Maybe the server you used is significantly faster. Btw, are you sure
that you captured the compilation time?
Anyway, this is interesting additional info. Thanks, Alan! I suppose
it indicates that, provided that the factor is 2, I would double the
server load by starting to use CGI.pm. The difference appears to be
significant also when you look at it from this angle.
These benchmarks demonstrate that the design of CGI.pm is surprisingly
'expensive'.
I will concede that any rule can have exceptions. What I usually
say about CGI.pm is that those who have genuinely got the expertise
to *not* use CGI.pm will know why they are doing that, and will
need no advice from me. On the other hand anyone who's in a
position to seek advice is going to get my best advice (and you
know what that's going to be, in the overwhelming proportion of
cases).
I'm clearly aware that CGI.pm is in no way magical - the code
doesn't do anything that one couldn't just as well code for
oneself. And the author admits that it's grown too big, and might
benefit from being modularised. I've found the odd bug in it
myself on occasion. So this is not the uncritical adulation that
some trolls accuse us of. Nevertheless, it's overall the best thing
available for doing CGI in Perl, because the author is actively
working on it and is actively adapting it to the changing
situation, to encapsulate the gathered knowledge of browser bugs,
workarounds etc.
A proportion of extra CPU cycles isn't usually too high a price to
pay for that. And as we've seen - if it _is_ too high a price to
pay, then the most productive place to make real savings is
elsewhere.
Can we call a truce on this, then?
I hear what you say.
And it makes much sense.
Let me try to summarize my view on it out from a different angle:
Good advice is a good thing, and using Perl modules is a convenient
way to reuse code. Personally I use several modules, but when I'm able
to do something with just a couple of lines of Perl code, I sometimes
do so instead of loading hundreds of lines of code by using a module.
I don't feel that I risk getting bashed for doing so, and nobody
demands that I *prove* that my choices are right.
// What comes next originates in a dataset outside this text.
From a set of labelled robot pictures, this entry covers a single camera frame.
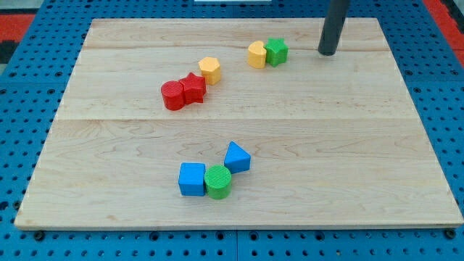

That is, there is one exception: The 'sacred cow' CGI.pm. Even if you
say that "the code doesn't do anything that one couldn't just as well
code for oneself" and "it's grown too big", your reasoning above
presupposes that you are able to explicitly justify your decision if
you choose to not use CGI.pm for parsing CGI data. That makes little
sense to me. The presumption that people don't know what they are
doing if they don't use CGI.pm is patronizing.
If the explanation is the security implications with CGI, I'd like to
see the focus moved to the desirable that you
- *learn* about the implied risks with CGI scripts,
- don't use code copied from random sources if you don't understand
how it works,
- carefully consider the risks with your own applications, and
validate the data accordingly, and
- enable taint mode.
I feel that these things, which I take for granted that we can agree
upon, tend to be forgotten in the 'campaign' for using CGI.pm.